_Exercise objective_:
What you return should be the full listing, word for word, without a single image.

_Given material_:

=== Begin Enclosure ===

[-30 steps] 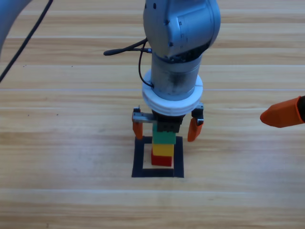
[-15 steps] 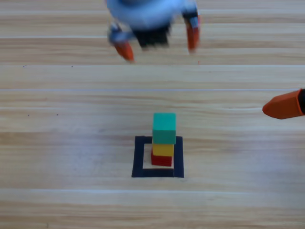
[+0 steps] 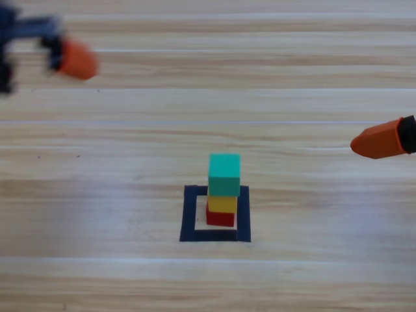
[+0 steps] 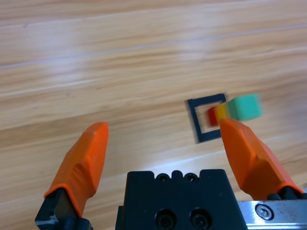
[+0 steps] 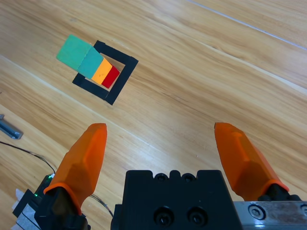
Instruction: Stack the blocks in the rectangular block: red at the bottom, yellow in the middle, green on top
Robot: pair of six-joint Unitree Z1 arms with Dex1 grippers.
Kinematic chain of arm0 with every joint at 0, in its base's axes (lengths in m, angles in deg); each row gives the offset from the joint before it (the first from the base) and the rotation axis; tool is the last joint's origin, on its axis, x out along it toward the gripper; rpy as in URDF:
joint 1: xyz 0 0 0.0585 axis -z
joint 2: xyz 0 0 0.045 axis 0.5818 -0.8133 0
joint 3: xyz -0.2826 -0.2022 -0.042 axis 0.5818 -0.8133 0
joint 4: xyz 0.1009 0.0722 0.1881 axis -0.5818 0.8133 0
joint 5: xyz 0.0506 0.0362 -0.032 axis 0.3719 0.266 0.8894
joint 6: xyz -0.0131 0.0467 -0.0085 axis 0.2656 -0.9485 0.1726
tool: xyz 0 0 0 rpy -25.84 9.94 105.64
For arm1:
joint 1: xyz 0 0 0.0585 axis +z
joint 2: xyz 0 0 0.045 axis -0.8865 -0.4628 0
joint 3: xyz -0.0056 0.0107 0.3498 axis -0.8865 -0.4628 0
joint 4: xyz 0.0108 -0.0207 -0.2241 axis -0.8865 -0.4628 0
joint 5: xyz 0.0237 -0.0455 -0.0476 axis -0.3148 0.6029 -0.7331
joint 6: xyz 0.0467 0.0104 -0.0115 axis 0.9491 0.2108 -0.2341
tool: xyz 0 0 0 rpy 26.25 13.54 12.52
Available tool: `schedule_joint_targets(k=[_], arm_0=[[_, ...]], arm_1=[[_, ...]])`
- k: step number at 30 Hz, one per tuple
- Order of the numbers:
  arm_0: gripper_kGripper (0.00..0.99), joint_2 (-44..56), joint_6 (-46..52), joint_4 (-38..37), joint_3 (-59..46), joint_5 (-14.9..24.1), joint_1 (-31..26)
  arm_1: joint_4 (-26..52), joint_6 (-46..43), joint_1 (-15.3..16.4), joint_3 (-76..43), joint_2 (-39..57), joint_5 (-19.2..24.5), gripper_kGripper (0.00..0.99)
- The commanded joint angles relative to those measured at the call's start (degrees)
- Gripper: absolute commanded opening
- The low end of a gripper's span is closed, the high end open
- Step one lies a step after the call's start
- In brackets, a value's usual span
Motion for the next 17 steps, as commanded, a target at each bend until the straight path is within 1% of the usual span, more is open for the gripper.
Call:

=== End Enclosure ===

_Answer box_:
[-30 steps] 
[-15 steps] 
[+0 steps] 
[+0 steps] 
[+0 steps] 
Instruction: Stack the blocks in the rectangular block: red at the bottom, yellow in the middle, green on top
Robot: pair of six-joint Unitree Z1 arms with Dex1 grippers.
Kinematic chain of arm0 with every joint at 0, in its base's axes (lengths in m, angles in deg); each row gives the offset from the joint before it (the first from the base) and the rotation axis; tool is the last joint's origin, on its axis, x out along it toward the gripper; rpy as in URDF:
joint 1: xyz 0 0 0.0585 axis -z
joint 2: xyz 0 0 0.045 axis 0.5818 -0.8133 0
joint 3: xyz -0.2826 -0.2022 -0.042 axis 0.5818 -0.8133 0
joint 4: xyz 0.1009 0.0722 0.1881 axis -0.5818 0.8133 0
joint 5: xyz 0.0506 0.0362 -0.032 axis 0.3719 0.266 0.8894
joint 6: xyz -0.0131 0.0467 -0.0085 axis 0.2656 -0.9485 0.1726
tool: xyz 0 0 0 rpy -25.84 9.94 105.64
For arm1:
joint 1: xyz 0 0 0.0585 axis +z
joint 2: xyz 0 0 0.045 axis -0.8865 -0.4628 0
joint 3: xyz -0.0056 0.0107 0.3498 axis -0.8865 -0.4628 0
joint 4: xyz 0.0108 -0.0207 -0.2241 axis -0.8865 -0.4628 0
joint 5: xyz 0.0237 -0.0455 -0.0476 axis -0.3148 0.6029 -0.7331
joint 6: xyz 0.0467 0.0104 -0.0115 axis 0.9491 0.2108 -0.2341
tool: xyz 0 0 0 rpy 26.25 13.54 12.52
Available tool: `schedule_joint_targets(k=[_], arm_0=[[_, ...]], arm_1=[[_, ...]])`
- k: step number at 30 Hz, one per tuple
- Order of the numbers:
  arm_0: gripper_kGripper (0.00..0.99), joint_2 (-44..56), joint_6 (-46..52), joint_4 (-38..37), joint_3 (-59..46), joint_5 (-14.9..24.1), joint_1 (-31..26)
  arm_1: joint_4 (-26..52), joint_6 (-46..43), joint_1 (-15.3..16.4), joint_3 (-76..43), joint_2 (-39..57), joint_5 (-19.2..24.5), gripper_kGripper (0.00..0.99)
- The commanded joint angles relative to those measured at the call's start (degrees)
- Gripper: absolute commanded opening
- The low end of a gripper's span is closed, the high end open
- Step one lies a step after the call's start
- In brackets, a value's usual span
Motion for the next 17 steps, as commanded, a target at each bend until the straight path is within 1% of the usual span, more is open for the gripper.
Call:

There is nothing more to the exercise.